I recently had occasion to watch the movie Absolute Power, starring Clint Eastwood.  The imaginative and provocative title of the flick was borrowed from one of the most famous aphorisms ever written:  “All power tends to corrupt, and absolute power corrupts absolutely.”  An aphorism, of course, is ‘a short, concise statement of a principle; a maxim.’  The term comes from the Greek aphorismos, which referred to a definition or a short pithy statement.
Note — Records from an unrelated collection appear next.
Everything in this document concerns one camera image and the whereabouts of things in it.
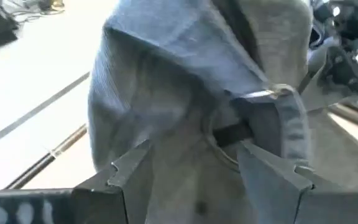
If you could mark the dark grey baseball cap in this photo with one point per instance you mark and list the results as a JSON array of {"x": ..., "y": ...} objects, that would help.
[{"x": 166, "y": 77}]

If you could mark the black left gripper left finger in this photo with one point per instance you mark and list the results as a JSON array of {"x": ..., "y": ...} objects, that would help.
[{"x": 98, "y": 202}]

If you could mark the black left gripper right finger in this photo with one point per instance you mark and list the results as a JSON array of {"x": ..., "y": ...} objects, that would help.
[{"x": 278, "y": 193}]

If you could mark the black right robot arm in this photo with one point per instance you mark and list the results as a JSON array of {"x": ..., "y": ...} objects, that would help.
[{"x": 350, "y": 21}]
The aphorism under discussion – “absolute power” – was composed by Baron John Emerich Edward Dalberg-Acton, who was born in 1834 and died in 1902.  Lord Action was an erudite historian, and a bit of a rabble-rouser, for he was the leader of a liberal Roman Catholic minority that refused to accept the doctrine of papal infallibility.  The concept of papal infallibility for those who don’t know asserts that the Pope, as the supreme pontiff, is protected from the human capacity for error, when speaking about faith and morals.  This protection is provided by God Himself.  In other words, when the Pope speaks ex cathedra, he is non posse peccare, infallible.  The doctrine, sanctioned and published by the Vatican Council in July, 1870, is not a trifling matter.  The Holy Office firmly believes the doctrine to be true.  Anyone who disagrees is branded with the identifying mark of heresy.